___ RECORDS TO PROCESS ___

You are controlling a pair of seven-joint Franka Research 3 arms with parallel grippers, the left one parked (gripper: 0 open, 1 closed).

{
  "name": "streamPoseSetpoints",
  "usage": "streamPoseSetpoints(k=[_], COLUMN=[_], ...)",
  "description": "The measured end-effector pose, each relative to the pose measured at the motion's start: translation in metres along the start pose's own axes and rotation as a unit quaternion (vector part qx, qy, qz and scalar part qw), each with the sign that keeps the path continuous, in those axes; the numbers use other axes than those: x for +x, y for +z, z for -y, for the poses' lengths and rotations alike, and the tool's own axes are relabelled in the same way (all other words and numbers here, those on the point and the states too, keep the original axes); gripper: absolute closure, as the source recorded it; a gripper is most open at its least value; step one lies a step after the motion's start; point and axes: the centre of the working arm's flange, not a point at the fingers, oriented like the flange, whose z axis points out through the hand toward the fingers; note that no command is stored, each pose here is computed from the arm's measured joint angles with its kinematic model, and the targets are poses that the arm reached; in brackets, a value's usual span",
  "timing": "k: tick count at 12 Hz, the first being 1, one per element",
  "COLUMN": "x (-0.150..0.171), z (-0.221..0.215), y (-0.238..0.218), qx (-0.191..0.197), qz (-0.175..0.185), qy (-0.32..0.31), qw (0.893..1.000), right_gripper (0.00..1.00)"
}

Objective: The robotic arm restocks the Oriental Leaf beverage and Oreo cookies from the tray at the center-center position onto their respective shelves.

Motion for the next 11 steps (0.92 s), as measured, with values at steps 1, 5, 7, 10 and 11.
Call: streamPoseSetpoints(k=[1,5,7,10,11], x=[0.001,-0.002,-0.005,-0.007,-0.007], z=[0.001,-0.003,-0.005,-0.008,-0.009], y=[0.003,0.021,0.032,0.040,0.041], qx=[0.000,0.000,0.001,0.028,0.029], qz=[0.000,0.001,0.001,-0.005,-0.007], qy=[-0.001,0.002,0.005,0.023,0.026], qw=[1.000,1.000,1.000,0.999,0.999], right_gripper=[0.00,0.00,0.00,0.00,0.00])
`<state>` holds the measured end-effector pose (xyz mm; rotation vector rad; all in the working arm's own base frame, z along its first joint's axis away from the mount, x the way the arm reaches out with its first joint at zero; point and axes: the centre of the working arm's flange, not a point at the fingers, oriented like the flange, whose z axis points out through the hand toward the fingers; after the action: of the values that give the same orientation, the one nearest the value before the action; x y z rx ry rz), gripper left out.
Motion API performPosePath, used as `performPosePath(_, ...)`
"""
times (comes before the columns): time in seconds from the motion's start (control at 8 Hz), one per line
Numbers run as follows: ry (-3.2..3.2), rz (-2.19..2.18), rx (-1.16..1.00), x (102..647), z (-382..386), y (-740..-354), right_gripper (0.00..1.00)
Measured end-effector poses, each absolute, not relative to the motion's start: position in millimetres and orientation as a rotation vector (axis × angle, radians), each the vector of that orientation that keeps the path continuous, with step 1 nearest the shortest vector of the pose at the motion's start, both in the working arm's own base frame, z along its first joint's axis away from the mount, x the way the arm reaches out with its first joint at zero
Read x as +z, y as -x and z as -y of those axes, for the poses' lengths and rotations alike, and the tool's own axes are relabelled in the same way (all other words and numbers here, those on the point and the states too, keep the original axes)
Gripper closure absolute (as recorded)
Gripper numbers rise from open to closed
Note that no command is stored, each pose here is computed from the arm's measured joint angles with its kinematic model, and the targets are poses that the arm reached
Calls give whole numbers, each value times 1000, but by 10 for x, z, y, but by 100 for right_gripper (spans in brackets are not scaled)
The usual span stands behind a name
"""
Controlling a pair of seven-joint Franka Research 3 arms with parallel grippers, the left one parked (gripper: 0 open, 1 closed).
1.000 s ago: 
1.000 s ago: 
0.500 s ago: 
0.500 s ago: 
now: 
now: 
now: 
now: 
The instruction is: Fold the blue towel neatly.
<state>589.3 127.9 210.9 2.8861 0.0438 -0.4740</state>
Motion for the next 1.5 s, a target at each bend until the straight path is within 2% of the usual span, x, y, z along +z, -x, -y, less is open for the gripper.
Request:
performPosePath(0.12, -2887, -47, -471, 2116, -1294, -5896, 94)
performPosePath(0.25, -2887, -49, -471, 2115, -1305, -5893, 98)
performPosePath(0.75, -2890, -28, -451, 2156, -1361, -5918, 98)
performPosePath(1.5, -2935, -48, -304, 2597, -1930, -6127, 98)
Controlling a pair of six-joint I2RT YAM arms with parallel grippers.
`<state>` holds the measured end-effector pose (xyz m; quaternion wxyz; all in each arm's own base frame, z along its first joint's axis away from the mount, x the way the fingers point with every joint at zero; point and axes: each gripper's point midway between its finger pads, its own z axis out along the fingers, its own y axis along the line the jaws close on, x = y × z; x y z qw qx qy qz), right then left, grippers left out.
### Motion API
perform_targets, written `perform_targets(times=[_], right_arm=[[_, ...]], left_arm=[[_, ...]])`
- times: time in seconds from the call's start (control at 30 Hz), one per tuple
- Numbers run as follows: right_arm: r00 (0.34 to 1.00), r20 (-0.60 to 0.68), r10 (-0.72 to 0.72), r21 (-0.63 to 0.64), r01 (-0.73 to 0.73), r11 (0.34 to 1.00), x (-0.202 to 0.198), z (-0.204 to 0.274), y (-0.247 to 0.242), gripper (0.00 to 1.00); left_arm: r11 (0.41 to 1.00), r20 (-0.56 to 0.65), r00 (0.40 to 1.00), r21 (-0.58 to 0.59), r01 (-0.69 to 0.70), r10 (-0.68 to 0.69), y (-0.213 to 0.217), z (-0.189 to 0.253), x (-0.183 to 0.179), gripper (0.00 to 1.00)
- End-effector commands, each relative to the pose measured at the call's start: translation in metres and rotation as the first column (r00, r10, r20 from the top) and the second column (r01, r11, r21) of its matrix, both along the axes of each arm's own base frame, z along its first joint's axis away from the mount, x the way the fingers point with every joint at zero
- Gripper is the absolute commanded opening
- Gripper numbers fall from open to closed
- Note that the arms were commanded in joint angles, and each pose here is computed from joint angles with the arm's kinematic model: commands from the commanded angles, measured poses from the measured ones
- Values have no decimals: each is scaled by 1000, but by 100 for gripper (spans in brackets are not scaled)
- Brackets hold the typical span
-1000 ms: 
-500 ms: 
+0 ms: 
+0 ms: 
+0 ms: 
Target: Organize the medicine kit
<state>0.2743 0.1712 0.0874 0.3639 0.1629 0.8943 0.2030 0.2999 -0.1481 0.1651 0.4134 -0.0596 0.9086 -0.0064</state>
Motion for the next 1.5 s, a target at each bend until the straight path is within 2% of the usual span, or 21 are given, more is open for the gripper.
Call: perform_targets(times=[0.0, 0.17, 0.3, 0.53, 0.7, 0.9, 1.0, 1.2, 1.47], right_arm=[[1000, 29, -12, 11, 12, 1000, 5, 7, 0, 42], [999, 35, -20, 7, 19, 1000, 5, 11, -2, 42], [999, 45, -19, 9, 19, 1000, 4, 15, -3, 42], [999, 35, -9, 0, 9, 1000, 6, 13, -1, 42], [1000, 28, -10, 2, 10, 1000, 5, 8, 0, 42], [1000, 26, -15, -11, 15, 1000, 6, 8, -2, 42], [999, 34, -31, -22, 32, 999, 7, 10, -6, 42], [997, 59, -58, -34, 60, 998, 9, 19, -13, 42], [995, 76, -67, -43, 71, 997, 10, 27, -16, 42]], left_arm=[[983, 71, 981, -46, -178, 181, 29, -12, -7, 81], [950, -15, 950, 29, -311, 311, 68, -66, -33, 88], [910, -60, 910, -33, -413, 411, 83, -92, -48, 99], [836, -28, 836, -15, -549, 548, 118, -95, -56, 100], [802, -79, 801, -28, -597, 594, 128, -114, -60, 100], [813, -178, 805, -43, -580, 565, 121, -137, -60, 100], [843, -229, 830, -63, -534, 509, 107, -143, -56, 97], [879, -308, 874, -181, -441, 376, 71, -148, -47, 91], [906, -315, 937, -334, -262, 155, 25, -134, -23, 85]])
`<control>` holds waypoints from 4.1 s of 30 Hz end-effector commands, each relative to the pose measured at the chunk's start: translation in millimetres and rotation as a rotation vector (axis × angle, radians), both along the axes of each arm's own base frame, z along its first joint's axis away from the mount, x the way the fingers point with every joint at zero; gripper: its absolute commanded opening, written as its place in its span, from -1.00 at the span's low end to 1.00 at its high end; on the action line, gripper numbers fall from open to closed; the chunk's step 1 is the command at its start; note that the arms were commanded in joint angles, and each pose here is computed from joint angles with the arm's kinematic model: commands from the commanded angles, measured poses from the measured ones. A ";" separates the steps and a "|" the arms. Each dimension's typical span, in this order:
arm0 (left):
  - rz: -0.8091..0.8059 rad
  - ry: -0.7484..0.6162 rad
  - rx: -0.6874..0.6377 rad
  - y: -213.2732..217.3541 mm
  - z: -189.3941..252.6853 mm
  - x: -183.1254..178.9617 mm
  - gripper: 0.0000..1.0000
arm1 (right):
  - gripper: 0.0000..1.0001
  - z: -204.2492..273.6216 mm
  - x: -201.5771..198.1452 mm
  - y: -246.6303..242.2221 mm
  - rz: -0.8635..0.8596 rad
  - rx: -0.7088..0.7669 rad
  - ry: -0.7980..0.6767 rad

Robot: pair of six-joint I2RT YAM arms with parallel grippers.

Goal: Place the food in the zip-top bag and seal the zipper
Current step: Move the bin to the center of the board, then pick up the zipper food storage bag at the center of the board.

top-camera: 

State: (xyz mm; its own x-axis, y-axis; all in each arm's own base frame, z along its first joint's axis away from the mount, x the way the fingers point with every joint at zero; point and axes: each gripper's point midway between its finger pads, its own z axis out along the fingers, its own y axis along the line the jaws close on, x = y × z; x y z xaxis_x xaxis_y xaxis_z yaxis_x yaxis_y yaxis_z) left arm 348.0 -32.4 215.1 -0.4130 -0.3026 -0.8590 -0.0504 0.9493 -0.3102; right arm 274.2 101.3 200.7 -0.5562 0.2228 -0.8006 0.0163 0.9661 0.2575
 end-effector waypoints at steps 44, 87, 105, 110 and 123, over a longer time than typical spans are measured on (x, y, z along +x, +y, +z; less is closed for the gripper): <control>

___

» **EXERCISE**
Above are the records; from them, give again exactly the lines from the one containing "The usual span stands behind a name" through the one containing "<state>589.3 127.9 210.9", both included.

» **ANSWER TO THE PROBLEM**
The usual span stands behind a name
"""
Controlling a pair of seven-joint Franka Research 3 arms with parallel grippers, the left one parked (gripper: 0 open, 1 closed).
1.000 s ago: 
1.000 s ago: 
0.500 s ago: 
0.500 s ago: 
now: 
now: 
now: 
now: 
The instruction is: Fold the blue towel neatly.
<state>589.3 127.9 210.9 2.8861 0.0438 -0.4740</state>

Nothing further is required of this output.